Tuesday evening, 7:26 pm . . .
We're in the back row, at the very top of a stadium theater. This was not our plan. However, nothing after me seeing the spooks has been following any kind of a plan. So this is par for the course.
The original idea was that we'd stay in Ricky's truck and I'd lay down in the back, do my little self-drowning thing, and viola! But, as we realized upon pulling into the crowded parking lot, that was not going to be an option. They have full-time security vehicles patrolling the parking lot.
So, we piled an IV bag full of normal saline, some needles, a thermometer, a few insta-heat packs, and a flashlight, into Ms.

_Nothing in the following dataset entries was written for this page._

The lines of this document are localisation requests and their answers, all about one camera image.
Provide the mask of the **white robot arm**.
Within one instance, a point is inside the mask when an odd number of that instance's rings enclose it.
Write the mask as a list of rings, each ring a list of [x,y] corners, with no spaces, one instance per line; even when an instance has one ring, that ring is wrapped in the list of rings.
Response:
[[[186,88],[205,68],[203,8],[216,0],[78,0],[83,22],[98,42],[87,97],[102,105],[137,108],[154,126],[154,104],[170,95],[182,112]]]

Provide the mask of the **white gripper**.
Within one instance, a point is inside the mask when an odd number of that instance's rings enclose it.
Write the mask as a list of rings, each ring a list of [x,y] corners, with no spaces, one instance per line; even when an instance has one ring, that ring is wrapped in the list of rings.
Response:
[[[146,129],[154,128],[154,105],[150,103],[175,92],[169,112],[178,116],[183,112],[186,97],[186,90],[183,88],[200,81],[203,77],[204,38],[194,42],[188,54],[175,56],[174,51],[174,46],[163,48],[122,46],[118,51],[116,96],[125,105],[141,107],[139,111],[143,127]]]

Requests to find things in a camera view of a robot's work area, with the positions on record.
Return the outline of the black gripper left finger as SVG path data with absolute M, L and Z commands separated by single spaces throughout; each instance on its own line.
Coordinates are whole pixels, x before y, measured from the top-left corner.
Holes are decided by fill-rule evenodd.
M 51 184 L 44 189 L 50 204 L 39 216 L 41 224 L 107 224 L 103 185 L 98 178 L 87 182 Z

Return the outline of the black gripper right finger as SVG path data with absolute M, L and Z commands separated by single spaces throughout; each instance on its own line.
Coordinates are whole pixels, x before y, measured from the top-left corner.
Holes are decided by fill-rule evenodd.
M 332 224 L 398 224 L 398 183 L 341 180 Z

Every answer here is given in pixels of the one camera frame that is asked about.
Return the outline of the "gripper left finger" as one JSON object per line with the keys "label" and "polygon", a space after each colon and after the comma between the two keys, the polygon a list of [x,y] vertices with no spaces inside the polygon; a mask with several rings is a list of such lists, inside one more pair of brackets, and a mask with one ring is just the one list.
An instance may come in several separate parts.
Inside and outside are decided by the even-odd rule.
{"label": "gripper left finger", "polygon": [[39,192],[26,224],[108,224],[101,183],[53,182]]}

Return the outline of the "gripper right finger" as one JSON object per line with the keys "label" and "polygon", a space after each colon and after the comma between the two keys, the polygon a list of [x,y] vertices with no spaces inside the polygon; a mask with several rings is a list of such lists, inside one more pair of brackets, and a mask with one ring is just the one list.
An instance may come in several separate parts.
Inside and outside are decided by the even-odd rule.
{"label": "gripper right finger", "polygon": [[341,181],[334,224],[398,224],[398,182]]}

Josephine's large purse. Ricky didn't say it, but I know his hydrogen sulfide syringe is hiding around here somewhere. I so hope they don't check her things, otherwise they'll think we're into some really kinky stuff. And there's no way we would ever be able to explain this.

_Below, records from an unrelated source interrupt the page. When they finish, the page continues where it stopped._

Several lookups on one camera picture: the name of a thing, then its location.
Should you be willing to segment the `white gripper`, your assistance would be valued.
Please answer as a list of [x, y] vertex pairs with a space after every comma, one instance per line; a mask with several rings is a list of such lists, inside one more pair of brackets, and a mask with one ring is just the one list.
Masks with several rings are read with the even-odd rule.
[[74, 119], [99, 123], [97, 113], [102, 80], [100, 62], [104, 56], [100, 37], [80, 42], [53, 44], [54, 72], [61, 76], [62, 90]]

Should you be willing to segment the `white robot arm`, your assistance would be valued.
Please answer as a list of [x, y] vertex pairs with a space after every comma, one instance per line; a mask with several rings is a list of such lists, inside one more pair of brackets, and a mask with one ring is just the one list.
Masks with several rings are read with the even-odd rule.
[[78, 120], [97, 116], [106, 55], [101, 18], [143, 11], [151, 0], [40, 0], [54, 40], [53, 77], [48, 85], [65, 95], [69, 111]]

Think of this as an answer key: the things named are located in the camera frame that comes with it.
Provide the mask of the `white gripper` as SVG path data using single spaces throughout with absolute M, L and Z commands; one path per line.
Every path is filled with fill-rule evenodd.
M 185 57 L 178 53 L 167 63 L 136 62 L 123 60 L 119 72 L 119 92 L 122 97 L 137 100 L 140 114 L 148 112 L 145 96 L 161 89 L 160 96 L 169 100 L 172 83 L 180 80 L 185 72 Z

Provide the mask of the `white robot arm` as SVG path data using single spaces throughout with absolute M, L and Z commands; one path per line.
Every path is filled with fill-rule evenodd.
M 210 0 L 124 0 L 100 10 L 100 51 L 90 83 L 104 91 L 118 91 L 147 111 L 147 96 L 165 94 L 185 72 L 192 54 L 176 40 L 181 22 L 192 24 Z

Ricky decided that we needed to find a movie that nobody would be watching. Cartoons are full of inquisitive kids. Action flicks are packed with people. Comedies are filled to the rim with goof balls yucking it up. So I recommended a romance film.
“The Queen's Affair it is, then,” Ricky said as he purchased us three tickets. It's supposed to be some English film about a queen who sleeps with just about everyone in tights. It is 157 minutes long, and should have everyone bored to tears by about the third minute. I have to crossover, now, just to avoid this movie.
Luckily, as we get there, the theater is relatively empty. So, here we are in the very top, back row, preparing for me to die for a little while. And why not. This is good Tuesday night fun. Ricky checked the Weather Channel and found out that sunset was at 7:39 pm. Knowing this, he had a few minutes to spare, so he raced off to the concession stand and came back with a bucket full of popcorn, several drinks, and a fat green pickle.
I looked at him, shaking my head.
“What? Just because you're racing off to hang out with the dead, doesn't mean I can't eat. While you're conquering the mysteries of the universe, I'm going to watch some British chick bang the royal court.” And then he turned instantly to Ms. Josephine and apologized.
He took a sip of his drink, “I got Dr. Pepper for everyone.”
I took my drink, swigged the sweet brown liquid, and took a deep breath. The book is nearby?
“Right here, child,” Ms. Josephine says, patting her purse.
I feel my neck for the reassuring necklace of curious ingredients. “Okay,” I say to them, “time to die.”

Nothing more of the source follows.